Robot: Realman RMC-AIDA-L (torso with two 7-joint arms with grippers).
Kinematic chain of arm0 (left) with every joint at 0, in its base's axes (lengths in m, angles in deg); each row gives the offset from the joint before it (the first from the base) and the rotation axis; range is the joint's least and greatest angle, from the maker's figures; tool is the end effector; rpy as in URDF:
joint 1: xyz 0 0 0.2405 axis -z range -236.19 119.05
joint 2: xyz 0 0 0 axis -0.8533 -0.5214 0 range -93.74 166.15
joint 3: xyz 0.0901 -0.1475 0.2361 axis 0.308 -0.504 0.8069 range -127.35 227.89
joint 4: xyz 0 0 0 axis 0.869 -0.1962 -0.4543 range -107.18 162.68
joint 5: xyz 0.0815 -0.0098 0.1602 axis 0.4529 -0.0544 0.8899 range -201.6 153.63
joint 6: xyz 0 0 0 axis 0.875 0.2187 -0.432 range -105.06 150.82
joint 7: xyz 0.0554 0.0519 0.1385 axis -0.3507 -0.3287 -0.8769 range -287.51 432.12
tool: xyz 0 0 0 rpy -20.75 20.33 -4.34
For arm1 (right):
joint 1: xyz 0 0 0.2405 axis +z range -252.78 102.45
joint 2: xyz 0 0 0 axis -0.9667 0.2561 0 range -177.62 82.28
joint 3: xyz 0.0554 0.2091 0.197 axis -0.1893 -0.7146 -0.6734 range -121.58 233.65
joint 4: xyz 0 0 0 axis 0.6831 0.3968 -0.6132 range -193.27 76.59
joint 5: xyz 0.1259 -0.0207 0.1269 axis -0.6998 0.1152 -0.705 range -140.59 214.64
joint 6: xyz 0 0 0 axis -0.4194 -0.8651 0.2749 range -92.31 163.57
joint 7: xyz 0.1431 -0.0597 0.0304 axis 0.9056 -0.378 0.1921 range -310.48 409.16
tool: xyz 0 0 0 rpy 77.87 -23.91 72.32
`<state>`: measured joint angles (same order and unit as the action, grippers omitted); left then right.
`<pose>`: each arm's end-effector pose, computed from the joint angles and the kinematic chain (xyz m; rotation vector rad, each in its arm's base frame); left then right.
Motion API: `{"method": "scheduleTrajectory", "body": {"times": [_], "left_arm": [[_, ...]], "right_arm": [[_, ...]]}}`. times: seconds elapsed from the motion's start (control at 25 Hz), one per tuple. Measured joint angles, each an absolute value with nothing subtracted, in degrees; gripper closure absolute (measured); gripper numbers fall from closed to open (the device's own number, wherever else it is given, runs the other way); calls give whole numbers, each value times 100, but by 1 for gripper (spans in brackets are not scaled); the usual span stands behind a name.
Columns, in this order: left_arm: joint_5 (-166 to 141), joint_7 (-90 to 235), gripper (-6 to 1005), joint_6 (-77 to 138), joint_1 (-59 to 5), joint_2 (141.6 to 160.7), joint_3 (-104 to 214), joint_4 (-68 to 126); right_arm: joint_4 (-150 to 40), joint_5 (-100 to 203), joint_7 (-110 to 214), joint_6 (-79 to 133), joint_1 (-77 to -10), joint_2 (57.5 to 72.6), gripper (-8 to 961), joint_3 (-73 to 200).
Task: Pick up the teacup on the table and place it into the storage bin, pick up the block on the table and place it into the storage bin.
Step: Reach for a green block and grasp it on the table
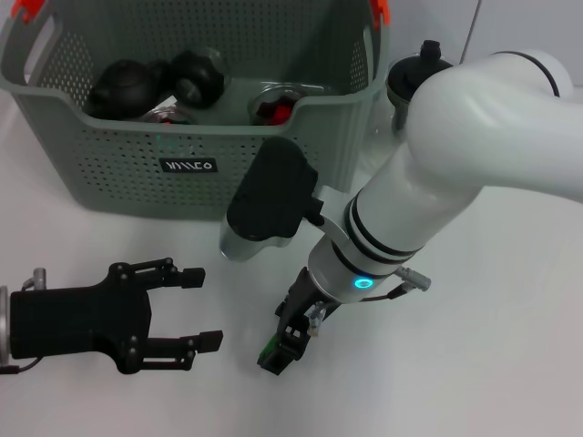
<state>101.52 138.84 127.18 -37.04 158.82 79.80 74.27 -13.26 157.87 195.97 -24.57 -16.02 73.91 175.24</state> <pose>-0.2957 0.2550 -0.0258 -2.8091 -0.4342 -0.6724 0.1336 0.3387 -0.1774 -2.9713 0.4430 -0.6082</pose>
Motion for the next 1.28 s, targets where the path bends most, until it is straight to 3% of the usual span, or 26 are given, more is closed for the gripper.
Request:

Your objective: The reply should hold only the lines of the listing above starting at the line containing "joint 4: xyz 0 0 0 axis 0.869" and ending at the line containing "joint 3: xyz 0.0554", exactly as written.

Solution:
joint 4: xyz 0 0 0 axis 0.869 -0.1962 -0.4543 range -107.18 162.68
joint 5: xyz 0.0815 -0.0098 0.1602 axis 0.4529 -0.0544 0.8899 range -201.6 153.63
joint 6: xyz 0 0 0 axis 0.875 0.2187 -0.432 range -105.06 150.82
joint 7: xyz 0.0554 0.0519 0.1385 axis -0.3507 -0.3287 -0.8769 range -287.51 432.12
tool: xyz 0 0 0 rpy -20.75 20.33 -4.34
For arm1 (right):
joint 1: xyz 0 0 0.2405 axis +z range -252.78 102.45
joint 2: xyz 0 0 0 axis -0.9667 0.2561 0 range -177.62 82.28
joint 3: xyz 0.0554 0.2091 0.197 axis -0.1893 -0.7146 -0.6734 range -121.58 233.65

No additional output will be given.